Dynamic Behavior Assessment of Permanent Magnet Synchronous Motors Under Finite Set Model Predictive Controllers and Field-Oriented Control

Abstract

This paper presents an impartial comparison of the dynamic behavior of permanent magnet synchronous motors (PMSM) under three control techniques i.e., model predictive current control (MPCC), model predictive direct speed control (MPDSC) and field-oriented control (FOC). In MPCC, the voltage vectors applied to the inverter are determined by minimizing a cost function comprising the error in currents; whereas, in MPDSC, the voltage vectors applied to the inverter are determined according to minimization of cost function which includes speed and current errors. In MPCC, PI controller is used to regulate the speed, whereas in the MPDSC, there are no PI controllers. When the FOC is applied, modulated voltage vectors are determined according to three PI controllers for speed and current control. Most crucial implementation issues, which affects the dynamic performance of PMSMs, are addressed during the comparison between three control techniques. These issues include delay time, switching frequency and parameters mismatch.
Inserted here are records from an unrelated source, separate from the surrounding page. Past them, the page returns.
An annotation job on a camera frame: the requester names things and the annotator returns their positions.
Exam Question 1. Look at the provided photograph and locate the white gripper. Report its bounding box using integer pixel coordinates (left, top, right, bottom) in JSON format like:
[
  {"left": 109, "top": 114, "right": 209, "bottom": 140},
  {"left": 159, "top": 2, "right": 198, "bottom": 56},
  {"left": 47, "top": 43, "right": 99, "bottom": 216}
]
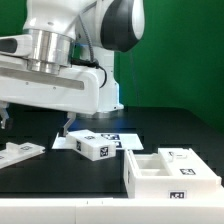
[{"left": 0, "top": 55, "right": 104, "bottom": 137}]

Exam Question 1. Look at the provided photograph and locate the white cabinet top panel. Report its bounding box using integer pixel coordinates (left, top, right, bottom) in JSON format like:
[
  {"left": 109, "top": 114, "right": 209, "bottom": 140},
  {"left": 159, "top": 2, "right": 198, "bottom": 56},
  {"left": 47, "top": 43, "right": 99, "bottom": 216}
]
[{"left": 0, "top": 142, "right": 45, "bottom": 169}]

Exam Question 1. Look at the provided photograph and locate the white cabinet body box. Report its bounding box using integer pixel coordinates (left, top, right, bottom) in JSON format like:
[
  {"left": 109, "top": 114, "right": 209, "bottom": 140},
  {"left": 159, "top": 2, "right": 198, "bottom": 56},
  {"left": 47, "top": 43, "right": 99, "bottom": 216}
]
[{"left": 123, "top": 150, "right": 224, "bottom": 200}]

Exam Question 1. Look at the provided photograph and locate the white cabinet door panel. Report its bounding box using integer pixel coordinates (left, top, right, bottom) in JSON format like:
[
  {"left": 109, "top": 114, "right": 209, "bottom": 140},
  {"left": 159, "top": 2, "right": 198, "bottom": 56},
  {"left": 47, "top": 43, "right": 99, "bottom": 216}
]
[{"left": 157, "top": 148, "right": 220, "bottom": 181}]

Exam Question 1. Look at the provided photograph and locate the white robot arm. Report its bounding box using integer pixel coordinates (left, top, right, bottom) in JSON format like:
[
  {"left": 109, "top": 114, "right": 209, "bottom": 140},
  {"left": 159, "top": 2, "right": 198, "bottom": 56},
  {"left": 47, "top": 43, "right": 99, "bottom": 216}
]
[{"left": 0, "top": 0, "right": 145, "bottom": 135}]

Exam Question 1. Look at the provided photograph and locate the small white cabinet block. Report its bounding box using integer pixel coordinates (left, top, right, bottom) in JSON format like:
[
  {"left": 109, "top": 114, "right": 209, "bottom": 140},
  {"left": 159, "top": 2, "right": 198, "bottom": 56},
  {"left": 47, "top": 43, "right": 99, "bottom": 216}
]
[{"left": 66, "top": 130, "right": 116, "bottom": 161}]

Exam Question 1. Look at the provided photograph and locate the white marker base sheet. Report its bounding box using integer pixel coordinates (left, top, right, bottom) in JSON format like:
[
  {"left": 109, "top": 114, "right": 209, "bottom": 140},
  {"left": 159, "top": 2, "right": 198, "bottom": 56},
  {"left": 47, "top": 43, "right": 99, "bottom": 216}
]
[{"left": 53, "top": 132, "right": 143, "bottom": 150}]

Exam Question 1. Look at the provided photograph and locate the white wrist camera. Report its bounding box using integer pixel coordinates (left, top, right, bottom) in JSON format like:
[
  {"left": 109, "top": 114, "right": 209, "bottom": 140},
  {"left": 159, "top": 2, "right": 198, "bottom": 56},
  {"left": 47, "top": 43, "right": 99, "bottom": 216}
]
[{"left": 0, "top": 34, "right": 32, "bottom": 57}]

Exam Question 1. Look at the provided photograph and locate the white L-shaped fence wall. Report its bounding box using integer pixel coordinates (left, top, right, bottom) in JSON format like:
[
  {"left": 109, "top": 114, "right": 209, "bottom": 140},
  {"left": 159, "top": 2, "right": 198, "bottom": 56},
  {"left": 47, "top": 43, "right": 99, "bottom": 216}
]
[{"left": 0, "top": 191, "right": 224, "bottom": 224}]

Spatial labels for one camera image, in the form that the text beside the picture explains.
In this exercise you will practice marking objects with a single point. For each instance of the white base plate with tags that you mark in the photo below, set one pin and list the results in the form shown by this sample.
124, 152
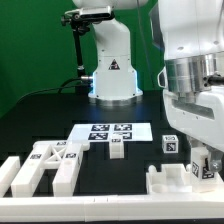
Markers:
103, 132

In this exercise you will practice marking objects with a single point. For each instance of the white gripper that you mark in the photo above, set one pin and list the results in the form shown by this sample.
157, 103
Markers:
202, 120

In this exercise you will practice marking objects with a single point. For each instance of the white U-shaped fence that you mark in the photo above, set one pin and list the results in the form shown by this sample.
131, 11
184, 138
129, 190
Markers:
159, 206

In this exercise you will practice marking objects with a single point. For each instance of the white chair seat part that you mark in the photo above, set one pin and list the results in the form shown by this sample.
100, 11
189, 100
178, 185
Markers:
173, 178

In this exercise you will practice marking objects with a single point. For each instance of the black camera on stand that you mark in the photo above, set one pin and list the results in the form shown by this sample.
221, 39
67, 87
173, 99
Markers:
87, 14

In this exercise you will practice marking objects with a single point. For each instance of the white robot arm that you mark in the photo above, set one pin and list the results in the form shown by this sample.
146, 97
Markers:
191, 32

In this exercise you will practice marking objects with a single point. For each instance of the white tagged cube left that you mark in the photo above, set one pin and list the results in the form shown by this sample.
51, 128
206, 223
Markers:
170, 144

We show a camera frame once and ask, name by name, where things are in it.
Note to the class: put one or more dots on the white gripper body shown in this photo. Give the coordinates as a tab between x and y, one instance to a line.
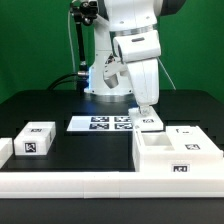
144	79

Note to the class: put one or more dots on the white cabinet door panel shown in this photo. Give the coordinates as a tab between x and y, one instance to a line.
191	140

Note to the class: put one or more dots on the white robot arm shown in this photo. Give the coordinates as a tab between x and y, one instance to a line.
127	48

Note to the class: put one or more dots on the white cabinet body box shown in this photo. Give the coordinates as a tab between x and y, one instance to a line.
152	152

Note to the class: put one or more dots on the white cabinet top block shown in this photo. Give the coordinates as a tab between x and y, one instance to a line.
35	139

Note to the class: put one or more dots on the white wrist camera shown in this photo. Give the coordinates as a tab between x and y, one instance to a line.
112	67

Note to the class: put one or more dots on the white marker base plate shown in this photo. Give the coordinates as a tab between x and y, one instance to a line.
99	123

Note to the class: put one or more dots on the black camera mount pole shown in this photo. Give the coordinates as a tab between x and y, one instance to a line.
83	15

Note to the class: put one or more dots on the white L-shaped obstacle wall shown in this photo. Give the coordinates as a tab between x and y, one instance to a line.
105	184

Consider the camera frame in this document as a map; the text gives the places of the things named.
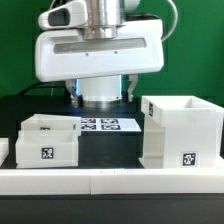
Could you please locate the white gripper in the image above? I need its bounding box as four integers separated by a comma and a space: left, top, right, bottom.
35, 20, 164, 107

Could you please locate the fiducial marker sheet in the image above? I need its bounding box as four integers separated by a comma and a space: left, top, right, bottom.
81, 118, 141, 132

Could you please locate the white workspace border frame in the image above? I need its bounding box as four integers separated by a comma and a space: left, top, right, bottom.
0, 137, 224, 196

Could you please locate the white drawer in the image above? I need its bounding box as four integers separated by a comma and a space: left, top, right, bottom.
21, 114, 81, 136
15, 130, 78, 168

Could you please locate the black base cable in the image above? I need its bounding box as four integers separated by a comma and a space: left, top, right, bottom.
17, 80, 69, 97

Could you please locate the white drawer cabinet box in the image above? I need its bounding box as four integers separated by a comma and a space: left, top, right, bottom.
140, 96, 224, 169

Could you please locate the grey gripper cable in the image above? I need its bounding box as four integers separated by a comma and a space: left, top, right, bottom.
133, 0, 179, 43

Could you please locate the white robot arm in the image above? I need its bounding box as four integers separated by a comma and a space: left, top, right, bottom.
35, 0, 164, 108

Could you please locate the white front drawer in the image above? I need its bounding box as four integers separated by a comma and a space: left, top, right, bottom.
15, 130, 78, 168

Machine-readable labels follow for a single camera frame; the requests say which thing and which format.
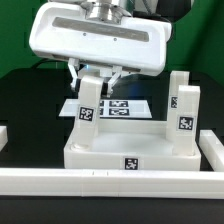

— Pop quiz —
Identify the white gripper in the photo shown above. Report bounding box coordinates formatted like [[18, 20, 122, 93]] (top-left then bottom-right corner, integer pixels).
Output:
[[29, 1, 172, 97]]

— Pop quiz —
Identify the white desk top tray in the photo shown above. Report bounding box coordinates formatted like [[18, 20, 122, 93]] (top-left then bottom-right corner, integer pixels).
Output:
[[64, 119, 201, 171]]

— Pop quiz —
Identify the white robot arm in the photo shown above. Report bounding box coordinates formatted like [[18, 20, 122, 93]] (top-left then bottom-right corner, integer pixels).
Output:
[[29, 0, 194, 95]]

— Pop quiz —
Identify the white front fence bar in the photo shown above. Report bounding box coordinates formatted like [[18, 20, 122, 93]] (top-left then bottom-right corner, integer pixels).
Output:
[[0, 168, 224, 199]]

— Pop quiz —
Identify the white fence bar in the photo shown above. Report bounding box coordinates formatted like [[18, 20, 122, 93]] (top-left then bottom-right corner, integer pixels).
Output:
[[0, 168, 224, 199], [199, 130, 224, 172]]

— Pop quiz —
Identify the white right fence bar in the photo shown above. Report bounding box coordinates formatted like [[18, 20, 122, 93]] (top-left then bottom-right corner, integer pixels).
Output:
[[199, 130, 224, 172]]

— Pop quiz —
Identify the white marker base plate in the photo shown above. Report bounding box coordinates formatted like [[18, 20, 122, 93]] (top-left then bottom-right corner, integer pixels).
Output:
[[59, 99, 152, 119]]

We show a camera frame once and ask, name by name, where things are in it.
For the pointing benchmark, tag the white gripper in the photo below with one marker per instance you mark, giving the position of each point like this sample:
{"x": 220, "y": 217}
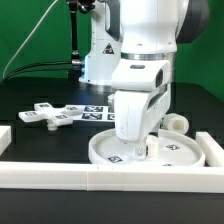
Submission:
{"x": 137, "y": 114}

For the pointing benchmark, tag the white round table top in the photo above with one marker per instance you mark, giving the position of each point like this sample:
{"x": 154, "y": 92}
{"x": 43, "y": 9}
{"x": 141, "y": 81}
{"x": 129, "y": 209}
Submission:
{"x": 166, "y": 149}

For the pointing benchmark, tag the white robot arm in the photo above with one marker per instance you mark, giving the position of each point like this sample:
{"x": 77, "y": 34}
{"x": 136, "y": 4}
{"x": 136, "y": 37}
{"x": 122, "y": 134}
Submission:
{"x": 134, "y": 43}

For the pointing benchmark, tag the white front fence bar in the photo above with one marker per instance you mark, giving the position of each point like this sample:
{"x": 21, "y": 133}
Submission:
{"x": 87, "y": 177}

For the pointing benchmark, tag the white fence bar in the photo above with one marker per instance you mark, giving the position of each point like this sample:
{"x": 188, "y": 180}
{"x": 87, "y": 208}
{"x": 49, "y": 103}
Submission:
{"x": 213, "y": 151}
{"x": 87, "y": 177}

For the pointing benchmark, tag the white marker sheet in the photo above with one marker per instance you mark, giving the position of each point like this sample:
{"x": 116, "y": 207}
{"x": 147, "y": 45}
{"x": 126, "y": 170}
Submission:
{"x": 94, "y": 113}

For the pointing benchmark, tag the white right fence bar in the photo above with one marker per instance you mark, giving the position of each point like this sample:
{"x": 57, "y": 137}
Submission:
{"x": 213, "y": 151}

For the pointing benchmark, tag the white cross-shaped table base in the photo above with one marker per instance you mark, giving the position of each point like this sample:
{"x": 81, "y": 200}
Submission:
{"x": 55, "y": 117}

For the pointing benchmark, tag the white left fence block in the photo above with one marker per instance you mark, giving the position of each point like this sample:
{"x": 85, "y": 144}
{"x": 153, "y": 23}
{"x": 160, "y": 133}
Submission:
{"x": 5, "y": 138}

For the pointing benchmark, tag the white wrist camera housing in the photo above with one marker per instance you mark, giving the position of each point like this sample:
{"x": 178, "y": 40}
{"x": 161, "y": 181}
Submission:
{"x": 137, "y": 75}

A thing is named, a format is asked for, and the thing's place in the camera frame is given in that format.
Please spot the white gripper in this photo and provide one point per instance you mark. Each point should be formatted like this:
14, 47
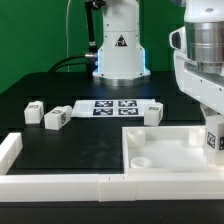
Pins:
206, 88

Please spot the white square table top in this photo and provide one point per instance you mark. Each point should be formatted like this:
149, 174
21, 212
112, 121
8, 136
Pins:
165, 149

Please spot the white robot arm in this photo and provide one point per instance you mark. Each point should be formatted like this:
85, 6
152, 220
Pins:
114, 40

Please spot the white sheet with markers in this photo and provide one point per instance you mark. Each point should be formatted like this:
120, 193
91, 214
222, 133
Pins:
111, 108

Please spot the white U-shaped obstacle fence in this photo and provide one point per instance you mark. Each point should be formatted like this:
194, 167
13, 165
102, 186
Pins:
155, 186

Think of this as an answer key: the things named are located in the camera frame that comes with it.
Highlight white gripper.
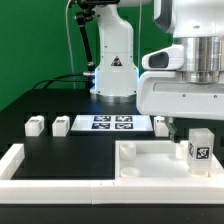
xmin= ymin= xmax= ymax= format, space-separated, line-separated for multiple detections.
xmin=136 ymin=71 xmax=224 ymax=142

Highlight white square table top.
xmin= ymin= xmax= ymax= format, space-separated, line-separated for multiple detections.
xmin=114 ymin=139 xmax=218 ymax=181

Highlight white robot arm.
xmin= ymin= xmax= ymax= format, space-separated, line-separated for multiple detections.
xmin=95 ymin=0 xmax=224 ymax=120

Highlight white U-shaped obstacle fence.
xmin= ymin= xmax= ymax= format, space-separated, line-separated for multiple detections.
xmin=0 ymin=144 xmax=224 ymax=204

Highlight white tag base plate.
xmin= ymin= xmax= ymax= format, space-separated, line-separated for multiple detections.
xmin=71 ymin=115 xmax=153 ymax=132

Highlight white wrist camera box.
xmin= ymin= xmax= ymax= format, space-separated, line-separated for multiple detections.
xmin=142 ymin=44 xmax=184 ymax=70

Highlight black cables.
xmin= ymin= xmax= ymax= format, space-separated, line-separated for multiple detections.
xmin=32 ymin=71 xmax=98 ymax=90

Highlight white cable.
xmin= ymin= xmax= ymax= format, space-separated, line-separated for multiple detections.
xmin=65 ymin=0 xmax=77 ymax=90

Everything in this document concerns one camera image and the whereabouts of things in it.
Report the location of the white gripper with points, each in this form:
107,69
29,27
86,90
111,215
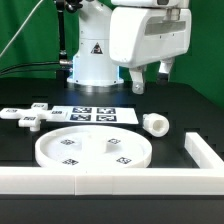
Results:
139,36

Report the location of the white round table top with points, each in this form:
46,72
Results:
93,146

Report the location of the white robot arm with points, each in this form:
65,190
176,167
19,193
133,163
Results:
92,68

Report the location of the white marker sheet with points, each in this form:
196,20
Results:
84,114

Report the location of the white L-shaped obstacle fence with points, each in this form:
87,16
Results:
206,179

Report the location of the white cross-shaped table base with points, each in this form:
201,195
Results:
32,117

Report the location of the black camera stand pole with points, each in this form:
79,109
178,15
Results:
71,6

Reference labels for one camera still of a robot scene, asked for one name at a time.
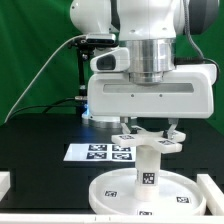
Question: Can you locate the white fence block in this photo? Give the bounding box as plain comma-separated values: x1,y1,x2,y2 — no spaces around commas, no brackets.
0,171,10,201
197,174,224,216

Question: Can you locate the white front rail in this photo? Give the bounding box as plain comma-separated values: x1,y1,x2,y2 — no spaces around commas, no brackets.
0,213,224,224

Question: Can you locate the black camera stand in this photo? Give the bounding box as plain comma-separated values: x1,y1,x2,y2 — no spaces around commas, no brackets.
76,48,91,116

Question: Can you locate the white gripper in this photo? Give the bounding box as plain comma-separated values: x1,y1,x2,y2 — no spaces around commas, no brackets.
88,64,217,139

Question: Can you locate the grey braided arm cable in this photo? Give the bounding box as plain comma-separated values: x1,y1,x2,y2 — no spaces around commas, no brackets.
181,0,221,81

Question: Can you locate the white marker sheet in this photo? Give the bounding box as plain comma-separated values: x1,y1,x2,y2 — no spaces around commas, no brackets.
64,143,136,162

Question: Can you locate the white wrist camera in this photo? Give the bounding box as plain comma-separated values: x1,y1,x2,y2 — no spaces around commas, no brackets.
90,47,130,72

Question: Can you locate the white cable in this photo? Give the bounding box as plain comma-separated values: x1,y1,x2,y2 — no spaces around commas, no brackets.
3,34,87,124

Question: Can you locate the white left fence block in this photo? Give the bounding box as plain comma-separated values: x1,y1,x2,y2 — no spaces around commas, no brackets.
0,171,10,201

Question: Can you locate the white round table top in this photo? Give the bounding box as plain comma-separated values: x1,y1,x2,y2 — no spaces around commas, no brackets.
89,168,206,217

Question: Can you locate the white table base plate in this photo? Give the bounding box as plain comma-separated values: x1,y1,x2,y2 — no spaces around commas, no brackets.
111,128,186,154

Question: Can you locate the black cable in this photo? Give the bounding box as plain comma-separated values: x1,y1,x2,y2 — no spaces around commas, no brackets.
6,97,88,123

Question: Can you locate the white right fence block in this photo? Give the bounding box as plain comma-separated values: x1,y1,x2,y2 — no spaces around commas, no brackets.
197,174,224,216

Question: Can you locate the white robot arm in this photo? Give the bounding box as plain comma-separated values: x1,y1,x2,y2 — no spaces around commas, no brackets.
70,0,219,138

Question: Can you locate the green backdrop curtain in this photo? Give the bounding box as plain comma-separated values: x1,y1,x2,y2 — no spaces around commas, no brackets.
0,0,224,126

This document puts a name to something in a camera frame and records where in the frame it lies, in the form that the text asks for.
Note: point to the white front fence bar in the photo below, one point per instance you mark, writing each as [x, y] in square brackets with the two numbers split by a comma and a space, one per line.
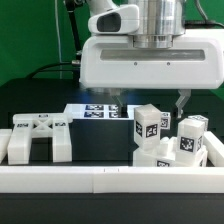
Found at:
[59, 179]

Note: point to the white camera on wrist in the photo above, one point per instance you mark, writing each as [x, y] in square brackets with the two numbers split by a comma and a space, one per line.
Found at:
[119, 21]

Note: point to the white tagged cube nut right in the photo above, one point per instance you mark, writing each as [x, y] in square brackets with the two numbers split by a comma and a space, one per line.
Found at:
[205, 120]

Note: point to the white sheet with tags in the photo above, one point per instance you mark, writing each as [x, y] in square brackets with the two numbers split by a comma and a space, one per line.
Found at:
[98, 111]

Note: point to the white fence bar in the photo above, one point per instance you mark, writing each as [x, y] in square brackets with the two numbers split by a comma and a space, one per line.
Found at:
[5, 135]
[59, 179]
[215, 149]

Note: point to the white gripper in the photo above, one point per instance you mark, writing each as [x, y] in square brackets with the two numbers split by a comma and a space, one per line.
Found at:
[195, 61]

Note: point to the white chair seat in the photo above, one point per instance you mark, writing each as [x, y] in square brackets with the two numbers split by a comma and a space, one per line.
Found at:
[167, 155]

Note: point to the white right fence bar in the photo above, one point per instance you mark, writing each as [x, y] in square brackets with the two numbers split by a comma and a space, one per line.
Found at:
[215, 149]

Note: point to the white tagged cube nut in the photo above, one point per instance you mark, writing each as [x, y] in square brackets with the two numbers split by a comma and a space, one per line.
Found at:
[205, 120]
[165, 120]

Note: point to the white left fence bar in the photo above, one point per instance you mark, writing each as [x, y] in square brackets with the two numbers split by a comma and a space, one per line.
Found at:
[5, 135]

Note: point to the white chair back frame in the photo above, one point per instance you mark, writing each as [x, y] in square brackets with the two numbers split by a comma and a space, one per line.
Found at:
[40, 125]

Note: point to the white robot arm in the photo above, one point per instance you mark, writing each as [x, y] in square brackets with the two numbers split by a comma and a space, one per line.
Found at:
[144, 44]

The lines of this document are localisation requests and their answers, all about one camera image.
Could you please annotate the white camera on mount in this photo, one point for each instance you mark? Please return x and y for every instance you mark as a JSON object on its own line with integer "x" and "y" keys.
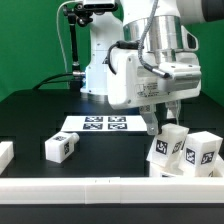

The delay time, due to the large number of calculations, is compensated by predicting the state variables two sampling intervals ahead. Switching frequency is included in the objective function to reduce switching losses. The effect of delay time and switching frequency is related to MPCC and MPDSC; meanwhile parameters mismatch is associated with all control methods. The dynamic behaviors are assessed via simulation results at different load conditions. The final evaluation was performed in terms of rising time, settling time, total harmonic distortion and average switching frequency.